Где свой, где чужой?
Белым был — красным стал,
Кровь обагрила.
Красным был — белым стал,
Смерть побелила…
Позднее, на лекциях, мы передавали друг другу конспекты по философии, где величайшей крамолой зазвучал Спиноза: «Диктатура — это режим, в котором человек обязан думать и верить согласно предписаниям правителей; они говорят ему, что правда, что ложь, и наказывают его, если он думает иначе». (Трактат 20–35.)
Я помню, как мне показали Спинозу, прикрыв рукой книгу и отчеркнув ногтем еретическое место.
Несчастный Барух Спиноза! Вначале его изгнали раввины, теперь он стал еретиком в эпоху, уничтожавшую раввинов…
Спиноза чередовался с запретным Волошиным и «непонятным» Пастернаком.
Сновали, сновали под студенческими столами листочки — «безымянные» стихи. Самиздат, как говорят теперь.
В те годы, когда и Солженицын, и Евгения Гинзбург, и Варлам Шаламов еще изнывали в каторжных лагерях, к нам пришли на помощь Гумилев и Цветаева, Волошин и Пастернак…
Самиздат, зародившийся в страшные годы террора, сразу обрел высоту классики. И это определило его значение и непреходящее влияние…
ЧАСТЬ 2
«Цветет в Тбилиси алыча»
I. Реанимация общественной мысли. Всполохи 1953 года
Жизнь в России, особенно в последние годы сталинщины, была как бы жизнью в глубоком колодце. Народ опустили в колодец, и он существовал там в кромешной тьме, лишенный всякой информации, кроме отфильтрованной, или «идейно-напряженной», как говорят на Руси специалисты по оболваниванию.
Помню ужас соседа, работавшего в каком-то учреждении, на нищенской зарплате. Он прибежал с расширенными от испуга глазами, бормоча: «Что стряслось?! Что будет?! Приказано портреты Берия снимать! Лаврентия Павловича! Самого!..»
А улица, полупьяная по выходным, была равнодушна и цинична. Горланила и пьяными, и трезвыми голосами:
Цветет в Тбилиси алыча
Не для Лаврентий Палыча.
А для Климент Ефремыча
И Вячеслав Михайлыча…
Вячеслав Михайлович Скрябин, партийная кличка Молотов, еще был в силе. Частушки о его крушении загорланили через четыре года. С тем же цинизмом и по-олнейшим равнодушием…
В страшном испуге находились лишь бывшие «проработчики», доносчики, заплечных дел мастера.

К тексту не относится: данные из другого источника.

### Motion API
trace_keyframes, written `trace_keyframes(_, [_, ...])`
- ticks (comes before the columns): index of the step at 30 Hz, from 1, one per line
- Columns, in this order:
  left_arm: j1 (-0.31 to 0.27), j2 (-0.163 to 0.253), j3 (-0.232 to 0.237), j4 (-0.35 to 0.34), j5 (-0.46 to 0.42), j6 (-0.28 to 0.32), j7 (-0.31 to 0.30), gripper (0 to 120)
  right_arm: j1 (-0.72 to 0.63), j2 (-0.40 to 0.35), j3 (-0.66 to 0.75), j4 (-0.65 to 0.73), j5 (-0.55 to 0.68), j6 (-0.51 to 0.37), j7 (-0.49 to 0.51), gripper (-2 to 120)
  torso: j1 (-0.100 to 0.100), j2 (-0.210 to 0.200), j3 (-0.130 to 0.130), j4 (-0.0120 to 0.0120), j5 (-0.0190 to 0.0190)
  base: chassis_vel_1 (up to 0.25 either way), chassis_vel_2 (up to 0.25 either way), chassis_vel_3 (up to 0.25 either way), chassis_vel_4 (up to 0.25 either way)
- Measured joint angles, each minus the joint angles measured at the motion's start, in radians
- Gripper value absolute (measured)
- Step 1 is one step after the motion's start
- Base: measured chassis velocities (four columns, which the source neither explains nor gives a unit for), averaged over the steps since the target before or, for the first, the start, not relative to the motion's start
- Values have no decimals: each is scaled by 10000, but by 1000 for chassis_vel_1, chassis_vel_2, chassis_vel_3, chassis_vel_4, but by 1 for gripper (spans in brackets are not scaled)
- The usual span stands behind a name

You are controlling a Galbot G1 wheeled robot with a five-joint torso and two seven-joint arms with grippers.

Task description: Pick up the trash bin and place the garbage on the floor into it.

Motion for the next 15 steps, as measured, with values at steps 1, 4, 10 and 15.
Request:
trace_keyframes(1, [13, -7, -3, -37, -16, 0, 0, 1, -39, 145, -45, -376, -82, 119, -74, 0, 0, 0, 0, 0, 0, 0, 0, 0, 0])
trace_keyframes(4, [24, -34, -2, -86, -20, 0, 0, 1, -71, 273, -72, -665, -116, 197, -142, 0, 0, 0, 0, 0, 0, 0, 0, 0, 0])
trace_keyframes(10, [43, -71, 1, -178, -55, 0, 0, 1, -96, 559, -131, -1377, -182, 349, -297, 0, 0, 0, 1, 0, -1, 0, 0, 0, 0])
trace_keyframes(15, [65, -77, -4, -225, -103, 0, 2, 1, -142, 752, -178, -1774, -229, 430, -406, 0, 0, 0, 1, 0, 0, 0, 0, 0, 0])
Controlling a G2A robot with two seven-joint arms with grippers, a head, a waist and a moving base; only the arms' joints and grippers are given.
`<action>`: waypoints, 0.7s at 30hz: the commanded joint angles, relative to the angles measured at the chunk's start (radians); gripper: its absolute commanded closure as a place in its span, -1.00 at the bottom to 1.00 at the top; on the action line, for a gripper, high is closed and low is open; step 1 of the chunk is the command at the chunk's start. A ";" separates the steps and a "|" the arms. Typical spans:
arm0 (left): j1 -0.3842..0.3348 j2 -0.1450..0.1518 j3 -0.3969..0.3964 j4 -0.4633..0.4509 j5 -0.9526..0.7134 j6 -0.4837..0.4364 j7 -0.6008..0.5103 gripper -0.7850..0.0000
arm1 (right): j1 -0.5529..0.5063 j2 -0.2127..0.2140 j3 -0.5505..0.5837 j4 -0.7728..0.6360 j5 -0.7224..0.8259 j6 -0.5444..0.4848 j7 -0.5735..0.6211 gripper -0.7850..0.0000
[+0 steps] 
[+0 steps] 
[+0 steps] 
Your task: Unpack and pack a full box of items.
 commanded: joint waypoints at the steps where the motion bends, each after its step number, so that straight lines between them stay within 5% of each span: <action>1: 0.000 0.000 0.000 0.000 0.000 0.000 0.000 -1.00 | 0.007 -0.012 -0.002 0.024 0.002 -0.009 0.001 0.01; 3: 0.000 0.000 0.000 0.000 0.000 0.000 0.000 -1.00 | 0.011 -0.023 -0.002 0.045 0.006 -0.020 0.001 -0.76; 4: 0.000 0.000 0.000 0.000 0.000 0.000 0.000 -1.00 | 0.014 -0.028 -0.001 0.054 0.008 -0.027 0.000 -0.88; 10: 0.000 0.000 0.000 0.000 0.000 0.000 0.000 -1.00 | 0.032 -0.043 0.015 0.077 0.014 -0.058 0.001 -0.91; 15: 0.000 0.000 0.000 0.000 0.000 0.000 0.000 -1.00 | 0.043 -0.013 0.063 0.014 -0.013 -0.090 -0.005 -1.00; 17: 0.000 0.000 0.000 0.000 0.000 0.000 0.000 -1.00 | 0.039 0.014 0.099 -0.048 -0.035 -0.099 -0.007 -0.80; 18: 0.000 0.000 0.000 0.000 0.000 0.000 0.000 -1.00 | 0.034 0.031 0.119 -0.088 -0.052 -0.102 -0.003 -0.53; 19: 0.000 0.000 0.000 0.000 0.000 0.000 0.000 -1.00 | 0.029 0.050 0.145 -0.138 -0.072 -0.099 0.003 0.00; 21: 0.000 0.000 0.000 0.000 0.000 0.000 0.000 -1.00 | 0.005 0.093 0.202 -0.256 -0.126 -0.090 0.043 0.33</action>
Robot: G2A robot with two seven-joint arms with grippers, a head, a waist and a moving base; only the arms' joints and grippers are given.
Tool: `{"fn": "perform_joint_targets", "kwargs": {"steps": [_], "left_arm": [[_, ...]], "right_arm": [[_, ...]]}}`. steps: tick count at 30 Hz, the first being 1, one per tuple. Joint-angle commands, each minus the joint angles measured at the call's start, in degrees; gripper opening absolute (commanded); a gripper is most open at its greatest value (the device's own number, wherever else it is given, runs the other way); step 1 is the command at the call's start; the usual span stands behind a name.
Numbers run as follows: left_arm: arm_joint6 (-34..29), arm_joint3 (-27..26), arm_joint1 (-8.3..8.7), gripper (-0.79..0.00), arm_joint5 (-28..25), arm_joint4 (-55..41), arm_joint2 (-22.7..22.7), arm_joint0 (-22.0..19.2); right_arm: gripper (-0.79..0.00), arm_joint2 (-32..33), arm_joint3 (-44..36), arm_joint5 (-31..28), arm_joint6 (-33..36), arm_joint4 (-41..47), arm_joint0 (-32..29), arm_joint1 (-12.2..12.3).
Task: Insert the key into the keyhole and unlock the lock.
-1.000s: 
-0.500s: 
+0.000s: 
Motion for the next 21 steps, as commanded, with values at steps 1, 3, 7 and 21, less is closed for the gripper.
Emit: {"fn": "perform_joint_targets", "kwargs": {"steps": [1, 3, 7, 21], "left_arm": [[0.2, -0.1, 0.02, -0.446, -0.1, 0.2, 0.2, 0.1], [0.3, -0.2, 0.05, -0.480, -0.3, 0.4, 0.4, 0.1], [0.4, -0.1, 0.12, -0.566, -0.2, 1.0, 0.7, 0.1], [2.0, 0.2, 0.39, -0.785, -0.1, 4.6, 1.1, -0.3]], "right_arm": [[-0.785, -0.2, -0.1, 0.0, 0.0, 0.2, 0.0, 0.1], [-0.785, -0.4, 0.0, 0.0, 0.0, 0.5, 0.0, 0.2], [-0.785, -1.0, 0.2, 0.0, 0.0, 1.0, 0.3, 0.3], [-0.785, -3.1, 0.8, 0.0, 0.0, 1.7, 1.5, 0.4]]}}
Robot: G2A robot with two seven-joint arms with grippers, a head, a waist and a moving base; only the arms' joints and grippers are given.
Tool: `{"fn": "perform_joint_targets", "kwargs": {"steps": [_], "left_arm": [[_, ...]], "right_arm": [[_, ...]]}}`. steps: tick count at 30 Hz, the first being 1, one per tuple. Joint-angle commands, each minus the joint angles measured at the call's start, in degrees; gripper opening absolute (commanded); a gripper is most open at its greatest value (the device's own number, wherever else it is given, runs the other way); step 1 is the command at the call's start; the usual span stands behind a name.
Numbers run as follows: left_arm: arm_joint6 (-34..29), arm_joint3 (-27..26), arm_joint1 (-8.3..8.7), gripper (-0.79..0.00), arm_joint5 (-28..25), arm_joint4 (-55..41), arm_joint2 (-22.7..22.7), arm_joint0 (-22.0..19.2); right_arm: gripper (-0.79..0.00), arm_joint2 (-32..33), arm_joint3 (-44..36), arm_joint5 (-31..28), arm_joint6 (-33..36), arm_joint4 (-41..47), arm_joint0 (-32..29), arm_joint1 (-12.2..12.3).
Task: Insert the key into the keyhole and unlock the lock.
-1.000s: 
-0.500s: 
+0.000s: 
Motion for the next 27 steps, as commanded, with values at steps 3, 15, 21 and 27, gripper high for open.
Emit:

Особенно суетилась «Литературная газета», трусливая, как все хулиганы.
Только что, к примеру, она смешивала с грязью, затаптывала ленинградского писателя Юрия Германа. До того докричалась, что повесть Юрия Германа «Подполковник медицинской службы», о враче по фамилии Левин, опубликованная в журнале «Звезда» наполовину, была спешно изъята, а набор рассыпан…
И вдруг в той же самой «Литературке» появился «трехколонник славы» — в честь крупнейшего писателя Юрия Германа. Его величали, как Шекспира в юбилейный год, конечно, даже не вспомнив о том, как затаптывали вчера.
Василия Гроссмана, правда, еще не подымали: пока только Юрия Германа, Сталиным не меченного. Однако было совершенно ясно, что в безотказно действующем государственном механизме полетели какие-то шестерни.